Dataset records
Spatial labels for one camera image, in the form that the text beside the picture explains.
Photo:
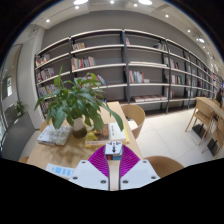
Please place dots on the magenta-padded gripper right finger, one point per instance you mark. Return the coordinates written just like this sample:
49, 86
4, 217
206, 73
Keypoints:
140, 173

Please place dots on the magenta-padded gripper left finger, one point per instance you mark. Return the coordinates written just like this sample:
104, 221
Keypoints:
87, 175

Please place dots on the white and blue charger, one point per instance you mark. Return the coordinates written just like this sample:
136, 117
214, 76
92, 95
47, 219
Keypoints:
113, 149

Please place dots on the tan round-backed chair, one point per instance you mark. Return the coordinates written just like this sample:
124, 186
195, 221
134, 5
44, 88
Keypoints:
24, 160
135, 115
44, 125
165, 165

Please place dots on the yellow book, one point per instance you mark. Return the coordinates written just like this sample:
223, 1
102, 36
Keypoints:
100, 142

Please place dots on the picture-cover white book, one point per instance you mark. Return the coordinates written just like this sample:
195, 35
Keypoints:
115, 131

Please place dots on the white magazine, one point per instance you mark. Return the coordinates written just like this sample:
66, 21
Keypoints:
53, 135

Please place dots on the green potted plant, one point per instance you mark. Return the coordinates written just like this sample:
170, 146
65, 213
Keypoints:
71, 103

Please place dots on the light wooden slatted chair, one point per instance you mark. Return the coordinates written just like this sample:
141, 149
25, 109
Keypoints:
218, 136
201, 116

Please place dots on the small green ledge plant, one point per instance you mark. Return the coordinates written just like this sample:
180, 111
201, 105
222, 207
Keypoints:
20, 108

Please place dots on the grey shelf unit with books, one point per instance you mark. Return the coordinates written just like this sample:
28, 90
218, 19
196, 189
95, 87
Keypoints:
146, 71

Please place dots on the person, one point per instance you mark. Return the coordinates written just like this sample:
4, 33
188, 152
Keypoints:
219, 96

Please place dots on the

WHAT TO PRODUCE
If a line in the entries contains the word "green", copy that line out.

TASK RESULT
Please place dots on the green potted plant, one point per instance you mark. Return the coordinates written just like this sample:
Please place dots on the small green ledge plant, one point per instance you mark. Return the coordinates written just like this sample:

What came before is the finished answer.